WHAT IS BEING ASKED: Return the lines below that contain the word "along".

(Stored items)
————

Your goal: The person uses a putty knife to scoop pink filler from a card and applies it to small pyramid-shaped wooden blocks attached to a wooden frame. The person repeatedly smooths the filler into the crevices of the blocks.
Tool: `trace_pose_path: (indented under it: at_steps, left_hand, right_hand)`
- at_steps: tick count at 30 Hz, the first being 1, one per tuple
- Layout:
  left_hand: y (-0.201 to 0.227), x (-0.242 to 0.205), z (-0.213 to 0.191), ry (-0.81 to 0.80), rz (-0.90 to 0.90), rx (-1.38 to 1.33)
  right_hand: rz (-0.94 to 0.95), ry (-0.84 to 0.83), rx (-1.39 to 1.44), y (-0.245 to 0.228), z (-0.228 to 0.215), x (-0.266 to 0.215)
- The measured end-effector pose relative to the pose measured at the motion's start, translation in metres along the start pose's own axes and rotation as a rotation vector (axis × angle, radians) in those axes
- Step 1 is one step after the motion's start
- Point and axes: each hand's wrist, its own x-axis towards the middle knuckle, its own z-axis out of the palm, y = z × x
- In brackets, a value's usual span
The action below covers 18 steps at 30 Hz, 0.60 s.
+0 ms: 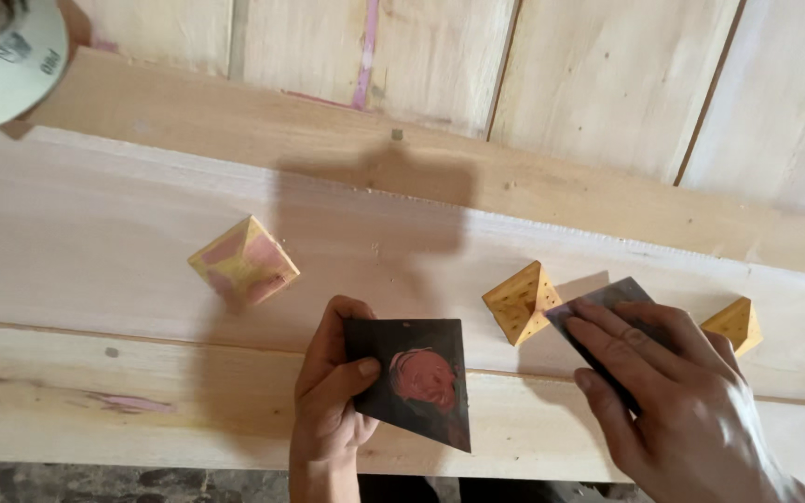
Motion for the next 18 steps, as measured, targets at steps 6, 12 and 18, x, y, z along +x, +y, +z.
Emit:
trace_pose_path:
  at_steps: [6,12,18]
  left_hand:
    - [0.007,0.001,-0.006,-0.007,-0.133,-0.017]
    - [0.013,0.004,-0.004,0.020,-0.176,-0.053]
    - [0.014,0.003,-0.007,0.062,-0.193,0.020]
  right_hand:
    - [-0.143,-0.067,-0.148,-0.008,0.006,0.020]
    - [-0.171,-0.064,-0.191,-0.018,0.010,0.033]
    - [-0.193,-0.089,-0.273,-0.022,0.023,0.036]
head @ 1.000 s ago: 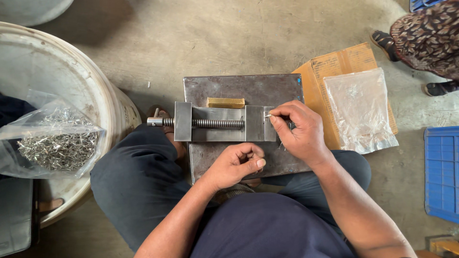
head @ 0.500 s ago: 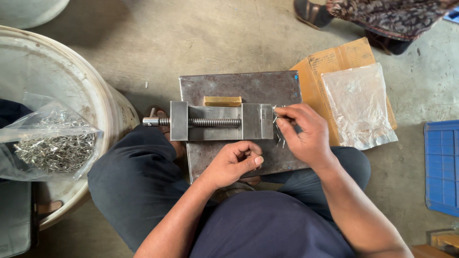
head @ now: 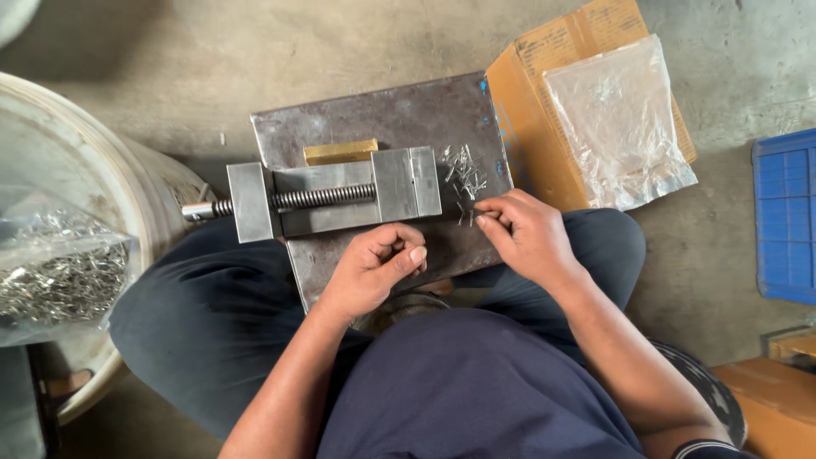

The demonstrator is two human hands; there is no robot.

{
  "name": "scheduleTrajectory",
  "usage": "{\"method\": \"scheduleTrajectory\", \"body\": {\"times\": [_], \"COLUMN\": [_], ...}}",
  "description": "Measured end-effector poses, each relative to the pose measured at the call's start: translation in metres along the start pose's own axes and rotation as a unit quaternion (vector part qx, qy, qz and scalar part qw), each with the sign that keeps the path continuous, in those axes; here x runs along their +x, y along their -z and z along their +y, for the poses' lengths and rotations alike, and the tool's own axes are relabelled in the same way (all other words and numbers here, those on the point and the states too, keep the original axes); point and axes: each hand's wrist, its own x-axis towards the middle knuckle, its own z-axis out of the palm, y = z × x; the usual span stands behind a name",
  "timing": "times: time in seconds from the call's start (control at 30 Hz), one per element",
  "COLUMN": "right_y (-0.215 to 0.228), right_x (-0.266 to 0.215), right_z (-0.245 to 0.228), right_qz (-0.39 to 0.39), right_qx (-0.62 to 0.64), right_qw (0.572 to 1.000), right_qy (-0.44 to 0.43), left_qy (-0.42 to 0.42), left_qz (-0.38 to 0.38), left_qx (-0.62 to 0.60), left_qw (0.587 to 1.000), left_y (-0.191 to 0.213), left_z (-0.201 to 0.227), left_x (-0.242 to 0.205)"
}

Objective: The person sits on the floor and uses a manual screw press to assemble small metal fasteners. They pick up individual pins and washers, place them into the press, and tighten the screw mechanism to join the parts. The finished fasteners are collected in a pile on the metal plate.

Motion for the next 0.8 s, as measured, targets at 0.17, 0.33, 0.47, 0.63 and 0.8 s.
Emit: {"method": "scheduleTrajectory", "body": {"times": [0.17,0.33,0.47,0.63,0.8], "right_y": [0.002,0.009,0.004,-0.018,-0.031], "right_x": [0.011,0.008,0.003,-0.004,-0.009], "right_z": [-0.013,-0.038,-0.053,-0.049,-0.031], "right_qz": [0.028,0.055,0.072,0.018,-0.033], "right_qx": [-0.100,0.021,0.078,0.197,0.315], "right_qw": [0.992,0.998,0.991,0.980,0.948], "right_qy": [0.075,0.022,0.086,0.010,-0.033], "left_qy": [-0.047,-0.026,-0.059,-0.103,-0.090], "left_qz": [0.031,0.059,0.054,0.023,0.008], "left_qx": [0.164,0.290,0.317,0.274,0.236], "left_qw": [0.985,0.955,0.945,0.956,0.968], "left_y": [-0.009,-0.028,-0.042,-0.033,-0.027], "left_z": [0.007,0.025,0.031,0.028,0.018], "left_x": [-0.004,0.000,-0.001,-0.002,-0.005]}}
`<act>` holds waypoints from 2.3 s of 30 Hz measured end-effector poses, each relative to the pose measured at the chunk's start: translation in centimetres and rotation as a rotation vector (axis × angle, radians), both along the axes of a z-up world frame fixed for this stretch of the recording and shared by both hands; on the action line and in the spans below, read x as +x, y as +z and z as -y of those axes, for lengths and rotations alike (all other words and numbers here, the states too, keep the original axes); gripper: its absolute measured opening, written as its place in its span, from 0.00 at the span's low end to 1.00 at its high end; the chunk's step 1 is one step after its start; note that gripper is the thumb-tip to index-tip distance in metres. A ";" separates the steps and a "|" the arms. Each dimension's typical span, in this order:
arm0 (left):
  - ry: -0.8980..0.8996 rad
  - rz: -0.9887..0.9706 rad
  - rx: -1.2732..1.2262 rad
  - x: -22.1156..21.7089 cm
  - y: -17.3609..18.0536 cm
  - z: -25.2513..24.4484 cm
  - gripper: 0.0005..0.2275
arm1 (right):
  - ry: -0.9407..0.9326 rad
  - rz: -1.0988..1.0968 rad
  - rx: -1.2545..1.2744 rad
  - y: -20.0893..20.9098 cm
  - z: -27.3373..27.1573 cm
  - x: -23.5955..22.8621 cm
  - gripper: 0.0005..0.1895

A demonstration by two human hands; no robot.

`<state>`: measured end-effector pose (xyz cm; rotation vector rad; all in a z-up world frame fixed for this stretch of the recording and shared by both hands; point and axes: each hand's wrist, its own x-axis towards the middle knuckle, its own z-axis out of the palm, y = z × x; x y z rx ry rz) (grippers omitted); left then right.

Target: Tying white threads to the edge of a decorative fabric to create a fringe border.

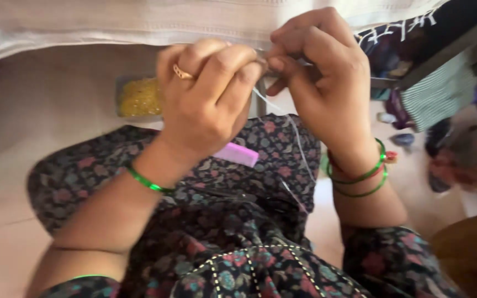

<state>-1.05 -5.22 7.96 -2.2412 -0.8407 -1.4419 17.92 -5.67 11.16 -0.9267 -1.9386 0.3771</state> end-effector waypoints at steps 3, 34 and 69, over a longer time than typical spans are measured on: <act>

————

COMPLETED TASK:
- The measured end-effector pose relative to the pose measured at the motion's start, translation in metres along the start pose's own axes and rotation as a rotation vector (axis × angle, radians) in those axes
Motion for the next 18 steps, as measured, targets at steps 6, 12 and 18, x, y, z along +x, +y, +z.
  "description": "Measured end-effector poses, each relative to the pose measured at the call's start: translation in metres along the start pose's own axes and rotation as a unit quaternion (vector part qx, qy, qz and scalar part qw), each with the sign that keeps the path continuous, in those axes; here x runs along their +x, y along their -z and z along their +y, for the poses' lengths and rotations alike, and the tool's own axes are relabelled in the same way (all other words and numbers here, those on the point and the states too, keep the original axes); point and axes: each hand's wrist, its own x-axis towards the middle knuckle, its own z-axis out of the palm, y = z × x; the usual span stands behind a name",
`<act>` holds waypoints from 2.3 s of 30 Hz measured end-effector poses, each relative to the pose measured at the chunk's start: translation in centimetres and rotation as a rotation vector (axis × angle, radians), both along the axes of a z-up world frame fixed for this stretch of the recording and shared by both hands; on the action line and in the spans below, read x as +x, y as +z and z as -y of those axes, for lengths and rotations alike (all other words and numbers here, the states too, keep the original axes); gripper: its absolute measured opening, written as its place in its span, from 0.00 at the span's low end to 1.00 at its high end; the chunk's step 1 is one step after its start; note that gripper is the thumb-tip to index-tip distance in metres. A ";" separates the steps and a "|" the arms. Each dimension's typical span, in this order:

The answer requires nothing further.